Northern Ireland news

'We couldn't be prouder of brother who died after four-year wait for heart transplant'

Tommy McManus, from Downpatrick, passed away on December 29 at the Freeman Hospital in Newcastle-Upon-Tyne
Marie Louise McConville

THE family of a Co Down man have spoken of their “unbearable grief” following his death – after an almost four-year wait for a new heart.

Tommy McManus (43), from the Kilbride Road area of Downpatrick, died at the Freeman Hospital in England on December 29 as a result of multiple organ failure. His family, who had to wait 10 days for his body to be brought back home, have urged people to join the organ donation register to save more lives, by giving someone “one final and very precious gift”.

Roisin Taggart told The Irish News her brother’s death had plunged their family into a “nightmare”.

“You never ever think it will happen to you until it does,” she said.

Mrs Taggart said her brother “put up one hell of a fight and we couldn’t be more proud of him and all of the wonderful doctors who fought tooth and nail to save him”. However, no suitable heart was found.

Diagnosed at birth with a congenital heart defect called transposition of the great arteries, Tommy underwent open heart surgery at the age of two.

Having studied mechanical engineering, he developed a career which allowed him to travel but while working in Aberdeen in 2015 he became unwell and was later diagnosed with heart failure at the age of 39. Later that year, while visiting family in Downpatrick, Tommy fell ill again and was taken by ambulance to the Royal Victoria Hospital. Three days later he suffered a cardiac arrest and was airlifted to the Freeman Hospital in Newcastle upon Tyne where he was told he needed a heart transplant but was too ill to receive it.

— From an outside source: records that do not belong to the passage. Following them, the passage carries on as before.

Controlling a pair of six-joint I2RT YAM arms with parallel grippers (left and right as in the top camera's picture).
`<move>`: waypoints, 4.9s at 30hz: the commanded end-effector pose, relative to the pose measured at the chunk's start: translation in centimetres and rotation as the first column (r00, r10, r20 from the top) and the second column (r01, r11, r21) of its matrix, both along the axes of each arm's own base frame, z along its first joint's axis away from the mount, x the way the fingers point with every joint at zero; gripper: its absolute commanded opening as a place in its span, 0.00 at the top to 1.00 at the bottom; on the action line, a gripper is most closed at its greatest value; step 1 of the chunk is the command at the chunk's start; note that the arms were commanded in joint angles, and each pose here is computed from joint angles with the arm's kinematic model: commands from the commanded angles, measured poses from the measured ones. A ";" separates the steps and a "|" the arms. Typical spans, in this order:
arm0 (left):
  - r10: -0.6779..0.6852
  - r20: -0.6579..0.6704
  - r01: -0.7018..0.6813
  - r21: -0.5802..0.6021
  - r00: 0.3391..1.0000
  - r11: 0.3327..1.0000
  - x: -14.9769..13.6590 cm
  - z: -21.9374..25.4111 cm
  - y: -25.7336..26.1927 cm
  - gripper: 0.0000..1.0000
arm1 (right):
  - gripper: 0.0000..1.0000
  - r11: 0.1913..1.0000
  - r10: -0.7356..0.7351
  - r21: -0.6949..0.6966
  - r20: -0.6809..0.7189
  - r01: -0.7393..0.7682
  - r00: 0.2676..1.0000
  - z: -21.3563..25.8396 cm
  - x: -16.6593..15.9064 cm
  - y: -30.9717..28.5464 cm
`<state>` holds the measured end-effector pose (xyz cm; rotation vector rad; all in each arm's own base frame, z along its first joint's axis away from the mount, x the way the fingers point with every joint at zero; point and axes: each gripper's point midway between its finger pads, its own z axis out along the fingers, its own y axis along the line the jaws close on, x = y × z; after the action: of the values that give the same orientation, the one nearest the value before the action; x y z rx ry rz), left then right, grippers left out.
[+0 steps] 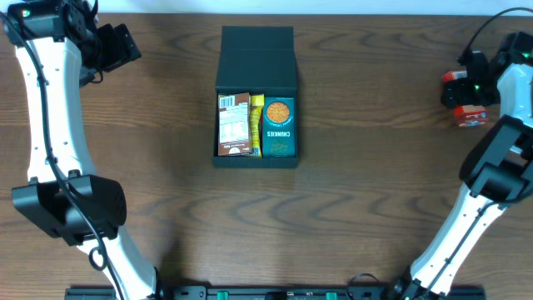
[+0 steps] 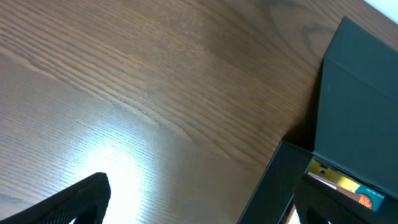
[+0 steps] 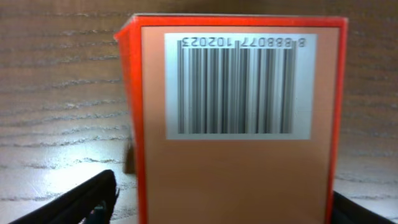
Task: Pack container
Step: 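Move the right gripper to the red-orange snack box and grasp it, then carry the red-orange box into the box's right side and release, then press the packed items down into the box with the right gripper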
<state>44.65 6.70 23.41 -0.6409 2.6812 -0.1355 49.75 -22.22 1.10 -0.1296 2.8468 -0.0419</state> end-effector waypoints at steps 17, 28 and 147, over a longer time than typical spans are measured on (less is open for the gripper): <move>0.015 -0.021 -0.015 -0.010 1.000 1.000 -0.3 -0.4 0.2 0.05 | 0.48 0.990 -0.040 0.138 -0.003 0.040 0.999 -0.6 2.1 6.8; 0.015 -0.052 -0.016 -0.016 0.999 1.000 -1.1 -0.6 0.0 0.05 | 0.59 0.978 0.038 0.200 0.091 -0.056 0.995 6.2 5.9 16.0; -0.383 0.012 0.378 -0.189 0.924 0.906 0.7 -4.5 -14.9 0.15 | 0.99 0.602 0.644 0.593 0.035 -0.535 0.764 15.5 -9.7 49.1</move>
<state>45.31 -7.79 19.73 -0.1578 2.7894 -0.4806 39.28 26.33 13.79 -0.9069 2.8250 0.9331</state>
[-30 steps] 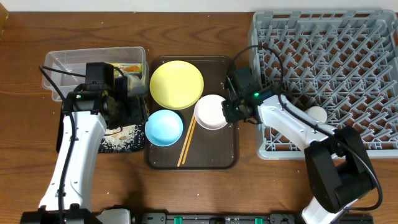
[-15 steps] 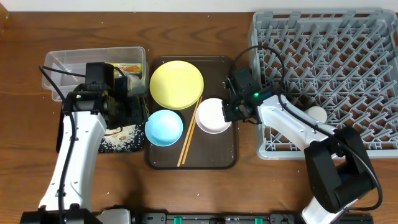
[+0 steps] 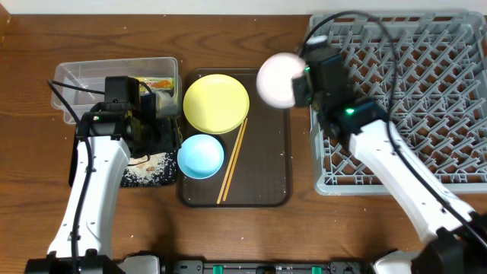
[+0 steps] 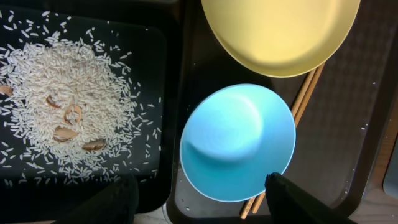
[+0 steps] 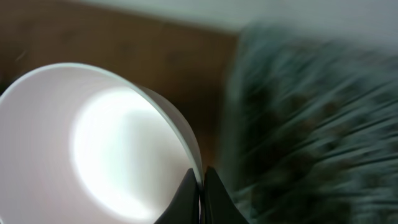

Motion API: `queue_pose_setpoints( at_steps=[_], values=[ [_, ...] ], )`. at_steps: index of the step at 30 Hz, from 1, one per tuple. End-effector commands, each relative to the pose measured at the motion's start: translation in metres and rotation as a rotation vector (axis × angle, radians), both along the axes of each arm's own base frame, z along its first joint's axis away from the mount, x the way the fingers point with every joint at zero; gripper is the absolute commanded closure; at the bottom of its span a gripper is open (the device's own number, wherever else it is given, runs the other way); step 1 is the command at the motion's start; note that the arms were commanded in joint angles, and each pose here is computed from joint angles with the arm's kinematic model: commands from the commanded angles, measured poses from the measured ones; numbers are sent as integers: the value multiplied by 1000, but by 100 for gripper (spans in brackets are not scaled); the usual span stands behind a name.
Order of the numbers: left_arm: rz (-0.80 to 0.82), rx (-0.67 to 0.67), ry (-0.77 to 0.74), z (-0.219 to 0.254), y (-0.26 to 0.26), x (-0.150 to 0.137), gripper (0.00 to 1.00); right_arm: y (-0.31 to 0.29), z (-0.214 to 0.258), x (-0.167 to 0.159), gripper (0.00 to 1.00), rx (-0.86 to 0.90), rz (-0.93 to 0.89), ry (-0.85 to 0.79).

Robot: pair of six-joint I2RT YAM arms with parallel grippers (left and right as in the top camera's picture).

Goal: Sort waste into correct bins and load items into the dishwasher rack
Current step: 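Carry the pink bowl into the rack's far corner and release it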

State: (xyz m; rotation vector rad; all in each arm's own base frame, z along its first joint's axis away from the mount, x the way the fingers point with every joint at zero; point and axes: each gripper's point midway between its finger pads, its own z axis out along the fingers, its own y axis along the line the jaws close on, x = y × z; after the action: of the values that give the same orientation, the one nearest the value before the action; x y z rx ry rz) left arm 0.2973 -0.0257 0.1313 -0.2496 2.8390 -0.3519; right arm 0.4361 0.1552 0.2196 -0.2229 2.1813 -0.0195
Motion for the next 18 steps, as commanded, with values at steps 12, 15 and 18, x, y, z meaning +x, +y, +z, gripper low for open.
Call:
queue_pose_setpoints(
  at_steps=[12,15,18],
  values=[
    [2,10,-10,3,3,2,32,-143,72,50,99,-403,-349,-278],
    [5,9,-10,3,3,2,32,-165,72,57,99,-450,-387,-261],
    [22,4,-10,4,3,3,32,-183,72,66,99,-484,-424,-244]
  ],
)
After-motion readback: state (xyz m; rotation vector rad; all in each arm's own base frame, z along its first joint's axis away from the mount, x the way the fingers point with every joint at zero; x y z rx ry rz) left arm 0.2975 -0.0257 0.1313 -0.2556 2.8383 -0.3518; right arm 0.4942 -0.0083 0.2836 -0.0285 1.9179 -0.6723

Once he was stabilised, surgeons fitted Tommy with a mechanical pump which allowed his heart to recover, making him a candidate for a transplant in the future. After 10 weeks he was discharged. He moved home to be near his family.

Tommy McManus, from Downpatrick, passed away on December 29 at the Freeman Hospital in Newcastle-Upon-Tyne

Last October, after being on the standard transplant list for three years, Tommy was told both sides of his heart were failing and doctors admitted him to the Freeman Hospital on the urgent transplant list, meaning he would have to stay as an inpatient until a suitable heart became available. However, his heart function deteriorated further and surgeons deemed it necessary to fit a secondary pump to support the other side of the organ. 

After the operation on December 7 he was admitted to the intensive care unit. He was put on the ‘super urgent transplant list’ which has a typical wait of between eight and 10 days. By December 23 Tommy had developed complications with his lungs and kidneys as a consequence of his heart failure. He was put on dialysis and ventilated. Doctors were unable to get him breathing unaided again. As a result, he was taken off the transplant list and all of his major organs began to fail.

On December 29 Tommy’s family said their goodbyes to the much-loved son, brother and uncle, as he was taken off life support and died.

Mrs Taggart said: “Because he had been so ill and was in and out of hospital, everybody was just so sure he was going to be OK and the doctors were just so confident that he was getting a heart. We were just so shocked.

“It’s just so tragic to know that he could have been saved if there were more people on the list.

“Despite all their best efforts, one thing was out of the doctors’ control - there were simply no offers of hearts for Tommy. He had his whole life ahead of him. He had so much he wanted to do and see. That has all been taken from him, and from us.

“The doctors said if a heart had become available a few days previously, the outcome could have been very different.”

Mrs Taggart (34) described her brother, who donated his corneas following his death, as someone who was “extremely intelligent”.

“No matter where he travelled, he made friends instantly. His witty sense of humour and can-do attitude made him a joy to be around,” she said.

The mother-of-one urged people to join the organ donation register.

“The organs are absolutely no good to you to take on,” she said.

“One person can save nine lives. So many people would be willing to receive a transplant if they needed one.

“Donating your organs is something people don’t like to think about and certainly don’t like to talk about with their loved ones. Please sign the register and talk to your loved ones. Tell them that you would like to give the gift of life to others.”